Die wandelbaren Bilder des corpus fictum hängen ihrerseits eng mit den medialen Techniken zusammen, über die eine Epoche verfügt und die das Gesicht und die Wissensordnung dieser Epoche prägen. Da die Medien sowohl über die Form der kommunikativen Vernetzung einer Gemeinschaft als auch über das gespeicherte Wissen ihrer Epoche bestimmen, sind sie auch ‚formatierend‘ für die Gestalt des sozialen Körpers [<< 29] und seines Spiegelbildes, des menschlichen Körpers. Deutlich ist die Interdependenz von Medien und Wissensordnung im Bezug zum Körper nachzuvollziehen an den aufeinanderfolgenden Vorstellungen über die Funktionsweise des menschlichen Gehirns. Als der elektrische Strom aufkam, wurde die Tätigkeit des Gehirns mit dem elektrischen Netz und Stromstößen verglichen; dieses Erklärungsmuster wurde abgelöst vom Bild des Telegrafennetzes, auf dieses folgte das Modell des Rechners, und heute beruft sich die moderne Hirnforschung gerne auf die Analogie zum Internet. Indem die Kommunikationskanäle und Übertragungsmechanismen, die Speicher- und Reproduktionssysteme über das kollektive Gedächtnis die Entscheidung darüber treffen, was als ‚wissenswürdig‘ zu gelten hat, verwalten sie auch die Art, wie eine Gemeinschaft als Körper ‚funktioniert‘. So entsteht eine Wechselwirkung: ‚Die Wissenschaft‘ erfindet Techniken, die ihrerseits über die Gestalt des sozialen Körpers bestimmen. Der soziale Körper wiederum bringt eine bestimmte Wissensordnung hervor, der das Wissen über den menschlichen Körper unterliegt.

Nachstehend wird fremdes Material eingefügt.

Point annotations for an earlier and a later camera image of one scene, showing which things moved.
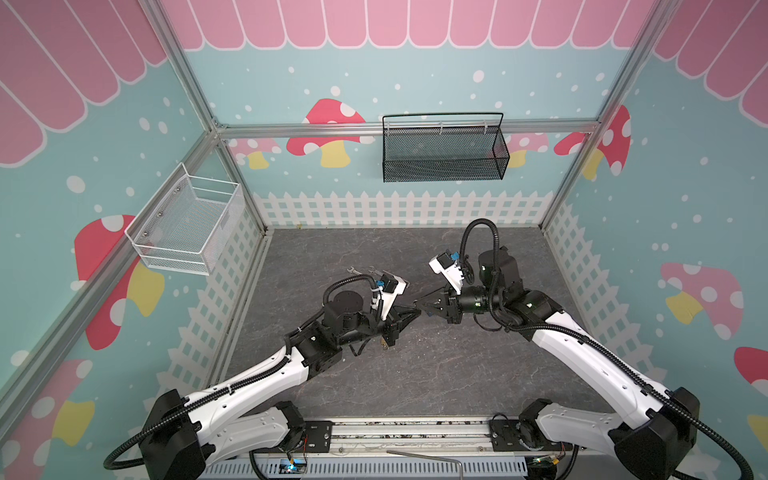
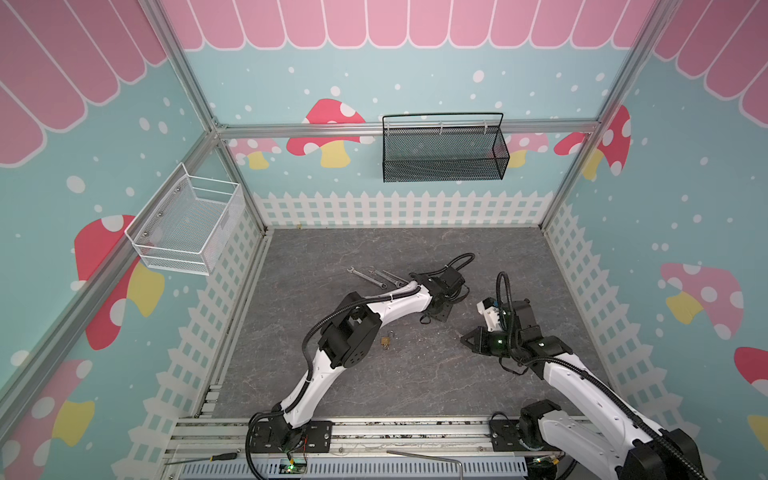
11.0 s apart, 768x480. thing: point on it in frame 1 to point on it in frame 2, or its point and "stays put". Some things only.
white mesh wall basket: [186, 224] stays put
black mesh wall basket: [447, 153] stays put
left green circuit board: [292, 466] stays put
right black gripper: [452, 305] to [480, 339]
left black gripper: [396, 320] to [443, 316]
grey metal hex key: [428, 457] stays put
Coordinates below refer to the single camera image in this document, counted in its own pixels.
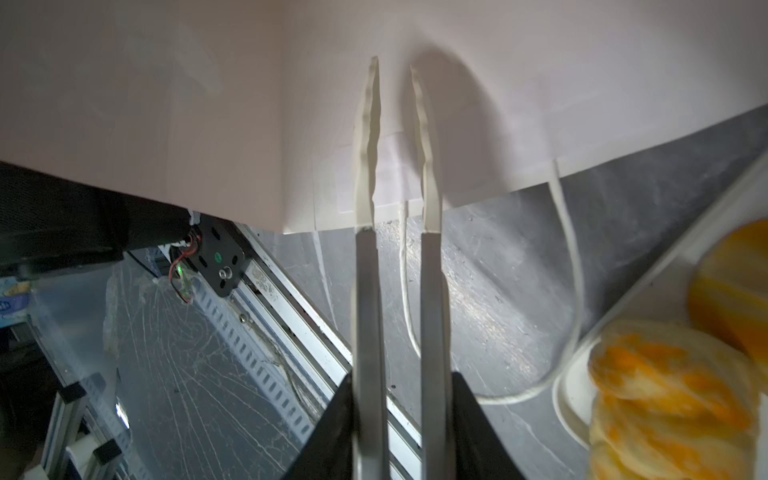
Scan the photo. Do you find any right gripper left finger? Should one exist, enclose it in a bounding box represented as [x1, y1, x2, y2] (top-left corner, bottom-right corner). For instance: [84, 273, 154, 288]
[351, 57, 390, 479]

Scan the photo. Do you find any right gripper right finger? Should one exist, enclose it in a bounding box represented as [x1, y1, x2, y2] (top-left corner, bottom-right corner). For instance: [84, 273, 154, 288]
[411, 68, 456, 479]

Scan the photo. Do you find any orange swirl fake bread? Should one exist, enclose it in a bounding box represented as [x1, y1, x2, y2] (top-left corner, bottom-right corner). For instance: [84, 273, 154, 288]
[587, 320, 762, 479]

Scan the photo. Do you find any round bundt fake bread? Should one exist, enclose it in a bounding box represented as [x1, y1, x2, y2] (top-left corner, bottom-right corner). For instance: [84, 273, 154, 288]
[687, 219, 767, 364]

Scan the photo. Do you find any red white paper bag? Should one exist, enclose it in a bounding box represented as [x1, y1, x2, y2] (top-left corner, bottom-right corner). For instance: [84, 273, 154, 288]
[1, 1, 767, 256]

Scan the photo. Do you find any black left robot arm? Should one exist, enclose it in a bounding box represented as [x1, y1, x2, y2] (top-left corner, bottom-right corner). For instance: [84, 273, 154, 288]
[1, 162, 190, 280]

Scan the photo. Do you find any white rectangular tray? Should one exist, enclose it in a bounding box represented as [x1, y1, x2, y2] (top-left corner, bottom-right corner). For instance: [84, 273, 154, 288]
[553, 158, 767, 479]

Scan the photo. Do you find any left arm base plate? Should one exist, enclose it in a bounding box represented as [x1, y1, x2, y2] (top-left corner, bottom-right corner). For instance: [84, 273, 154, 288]
[181, 214, 252, 298]

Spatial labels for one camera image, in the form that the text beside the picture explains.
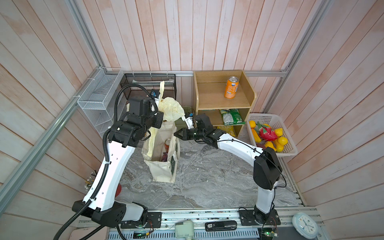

Die Vorstellung von der Ähnlichkeit des sozialen und des menschlichen Körpers wirkt sich aus auf die Geschlechterordnung und die geschlechtlich codierte ‚Gestaltung‘ des Sozialkörpers. Ein Beispiel: Paulus beschreibt das Verhältnis von Christus und Glaubensgemeinschaft, indem er sich auf die Analogie von Gemeinschaft und Leib beruft: „Weil es ein einziges Brot gibt“, so sagt er, „sind wir Vielen ein einziger Leib.“ 30 Die einzelnen Gläubigen bezeichnet er als ,Glieder‘, die in Christus einen unteilbaren Körper bilden.31 In dieser Konstruktion ist Christus wiederum das ‚Haupt‘ der Gemeinde und diese sein ‚Leib‘.32 Diese Körpermetaphorik überträgt er auf die Geschlechterordnung und die Rolle von Mann und Frau in der ehelichen Verbindung. Ebenso wie Christus das Haupt der Gemeinde sei, so solle auch in der Ehe der Mann das Haupt der Frau und sie seinen Leib bilden. Paulus: „So sollen auch die Männer ihre Frauen lieben wie ihren eigenen Leib. Wer seine Frau liebt, liebt sich selbst.“ 33 Deutlicher als in diesem Bild eines Hauptes, das seinen eigenen Leib heiratet, lässt sich das Gesetz von der Unauflösbarkeit der Ehe, das von allen Religionen der Welt nur das Christentum kennt, kaum benennen. Augustinus übertrug diese Vorstellung auf das Verhältnis von Geist und Fleisch, das es zu domestizieren, aber nicht zu verachten gelte. „Hassen wir aber nun wirklich das Fleisch, wenn wir wünschen, dass es [<< 30] uns gehorche? In der Regel weist ein jeder in seinem Hause seine Gattin zurecht und macht sie gefügig, falls sie widerspenstig ist, aber er verfolgt sie nicht als seine Feindin.“ 34

Das Bild des Hauptes, das seinen eigenen Leib heiratet, wurde zu Beginn der Neuzeit von englischen Kronjuristen aufgegriffen, um das Verhältnis von Souverän und Reich zu charakterisieren; es wurde also aus der theologischen Sphäre in jene des Staates übertragen.35 Auch die sexuelle Codierung wurde übernommen: So wie Christus als ‚Bräutigam‘ der Glaubensgemeinschaft galt und der Bischof bei seiner Ordination zum sponsus der Kirche wurde – der Ring, den er über seinen Finger streifte, besiegelte die Ehe 36 –, so wurde im Spätmittelalter auch der König bei seiner Krönung zum ‚Gatten‘ des Reichs ernannt, zum maritus rei publicae.37 Diese Ehemetaphorik wirkte ihrerseits auf die Geschlechterordnung zurück und prägte die Vorstellung von der ‚Natur‘ der Geschlechterordnung.38 An das Haupt-Leib-Modell für Ehe und Gemeinschaft schlossen noch die Pädagogen der Aufklärung wie Theodor Gottfried von Hippel an, der 1774 schrieb: „Der Mann soll über das Weib herrschen wie die Seele über den Leib.“ 39 Solche Ehemetaphern verdankten ihre Überzeugungskraft der Tatsache, dass sie an die alte Dichotomie anschlossen, die Männlichkeit mit Geist und Weiblichkeit mit Leiblichkeit assoziierte. Und sie wirkten zurück auf die Wissensordnung.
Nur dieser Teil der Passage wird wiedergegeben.